Railroads face major challenges in the coming years, smart use of data and IT can help deal with them. One way to look at this is backcasting: starting from the desired situation and seeing what tools you can use to achieve it. InTraffic developed a number of data-driven tools that can support dispatchers, among others, using Machine Learning and Artificial Intelligence.

"Data is increasingly being used as decision information. And we provide the tools to bring in data," says Marc Kooij, data solutions consultant at InTraffic. "These smart tools provide insight into data and bring out what deviates from the average. But you notice that many users still have too little grip on applications. 'I have something here, but I can't get it out.'

Train dispatchers

The various steps from raw data to decisions are to collect source data from the various systems, then turn it into information by processing, enriching and providing insight into the data. The next step is preventive management by visualizing the data and building in alerts on exceeding KPIs. This is followed by the prediction of deviations or disruptions based on the data followed by prescriptive management. This is done by automatically building preventive action into the systems.

With several examples, Kooij showed how this works.
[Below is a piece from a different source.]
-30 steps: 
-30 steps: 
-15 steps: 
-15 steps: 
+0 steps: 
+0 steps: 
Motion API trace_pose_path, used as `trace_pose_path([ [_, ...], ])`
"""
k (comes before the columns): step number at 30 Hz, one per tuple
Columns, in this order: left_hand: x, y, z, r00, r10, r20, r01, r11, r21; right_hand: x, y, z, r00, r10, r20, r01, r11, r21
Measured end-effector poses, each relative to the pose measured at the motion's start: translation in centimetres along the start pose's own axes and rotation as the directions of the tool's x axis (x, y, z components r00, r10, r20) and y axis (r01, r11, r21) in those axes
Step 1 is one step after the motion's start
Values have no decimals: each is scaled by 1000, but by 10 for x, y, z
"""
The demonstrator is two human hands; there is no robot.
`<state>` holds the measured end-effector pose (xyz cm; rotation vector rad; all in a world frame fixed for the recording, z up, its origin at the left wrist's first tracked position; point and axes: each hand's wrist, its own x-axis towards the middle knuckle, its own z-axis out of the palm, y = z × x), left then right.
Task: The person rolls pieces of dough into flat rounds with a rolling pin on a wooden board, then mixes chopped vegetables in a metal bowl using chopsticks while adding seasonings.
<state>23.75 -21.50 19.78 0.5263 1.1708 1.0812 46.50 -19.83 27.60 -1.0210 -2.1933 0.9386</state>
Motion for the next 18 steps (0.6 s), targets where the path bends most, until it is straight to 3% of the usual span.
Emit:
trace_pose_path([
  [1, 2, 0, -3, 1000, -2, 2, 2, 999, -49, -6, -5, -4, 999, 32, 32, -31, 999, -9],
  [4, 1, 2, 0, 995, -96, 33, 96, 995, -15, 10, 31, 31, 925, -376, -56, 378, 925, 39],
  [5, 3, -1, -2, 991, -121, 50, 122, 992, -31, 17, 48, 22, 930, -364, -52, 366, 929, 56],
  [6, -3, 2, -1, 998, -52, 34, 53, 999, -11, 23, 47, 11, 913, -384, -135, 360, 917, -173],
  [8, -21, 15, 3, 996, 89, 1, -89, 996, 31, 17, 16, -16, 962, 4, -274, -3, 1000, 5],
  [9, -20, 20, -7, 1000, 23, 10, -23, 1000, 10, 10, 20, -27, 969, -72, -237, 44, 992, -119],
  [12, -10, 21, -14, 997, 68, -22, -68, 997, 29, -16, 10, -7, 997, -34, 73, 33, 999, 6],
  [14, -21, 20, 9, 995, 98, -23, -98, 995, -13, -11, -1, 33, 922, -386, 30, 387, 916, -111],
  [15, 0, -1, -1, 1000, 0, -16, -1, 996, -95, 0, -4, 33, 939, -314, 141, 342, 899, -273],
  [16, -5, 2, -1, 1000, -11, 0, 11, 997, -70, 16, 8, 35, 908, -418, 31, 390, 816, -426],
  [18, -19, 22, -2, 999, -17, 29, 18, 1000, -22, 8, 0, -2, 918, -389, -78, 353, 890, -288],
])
In Traffic Management (PRL), ProRail's system with which the train dispatcher works, various dashboards show actual deviations and predicted deviations. Here, different areas in the Netherlands can be compared with each other at different times. Kooij: "When the prediction deviates from the actual situation on the tracks, an alarm can be set on it." This solution is now being deployed in more places within ProRail.

"ProRail Traffic Control simulates whether future changes on the track can be implemented safely. Like the ten-minute train between Rotterdam-Schiphol and Arnhem. What will happen if we run a train on that corridor every ten minutes?

- Marc Kooij - Data solutions consultant InTraffic

Imaginary tool

InTraffic's data team likes to work from the principle of 'Backcasting'. This counterpart to predictions based on the current situation involves thinking from a desired future and the ways in which it can be achieved. "This makes it easier to arrive at system jumps," he says.

One example of a system that came about based on Backcasting is the imaginary tool Mutation Solver. With this, InTraffic aims to support dispatchers by reducing differences in workload, for example. "Especially during disruptions, a lot comes at them at once and many actions are needed at once. What you want in a disruption is that the rest of the timetable is not affected, by dampening the delay. The existing plan needs to be updated. For example, by holding up delayed trains a little longer or possibly by giving a new route around the defective equipment or infra. This system takes that work off your hands by making recommendations based on data from the track."

Renovation around the track

Another example is the smart renovation of ProRail's Process Control. Commissioned by ProRail three years ago, InTraffic began the software conversion to move PRL from the outdated OpenVMS to Linux. Since then, four of the thirteen traffic control stations have been transitioned. "We created models for this to provide insight in advance that the new software will also perform well on the Linux hardware."

"For a non-rail customer, we once looked at how to use data to predict employee vacation behavior," Kooij says. "This company noticed that planned monthly budgets were no longer being met and suspected this was due to employee vacation behavior. What we then did was to analyze the age of the employees; it turned out that in recent years they had become much younger, were more likely to have no children and thus not be dependent on school vacations. As a result, there were also far fewer on vacation during those periods, but in other periods of the year. You could apply this analysis for different purposes."

Load on systems

Back on the tracks, there are more telling examples of achieving a desired situation through data and the proper use of it. "At a large traffic control station, systems were overloaded since the corona outbreak because controllers were no longer sitting in pairs behind the same workstation, but each separately. By running an analysis on the CPU load, the load on the systems, we found a way to better distribute this load among the different components."

We are also working as a data team on the success of the Collate program. "ProRail Traffic Control simulates whether future changes on the track can be implemented safely. Like the ten-minute train between Rotterdam-Schiphol and Arnhem. What happens if we run a train on that corridor every ten minutes? And if we simulate a breakdown? How does it affect the rest of the timetable, or if we put in an extra train? We have experienced dispatchers work with the simulator to see what the effect is, how they deal with it and what measures still need to be taken before a change goes live. After such a simulation with domain experts, we make the punctuality and customer inconvenience visible on dashboards in near real-time."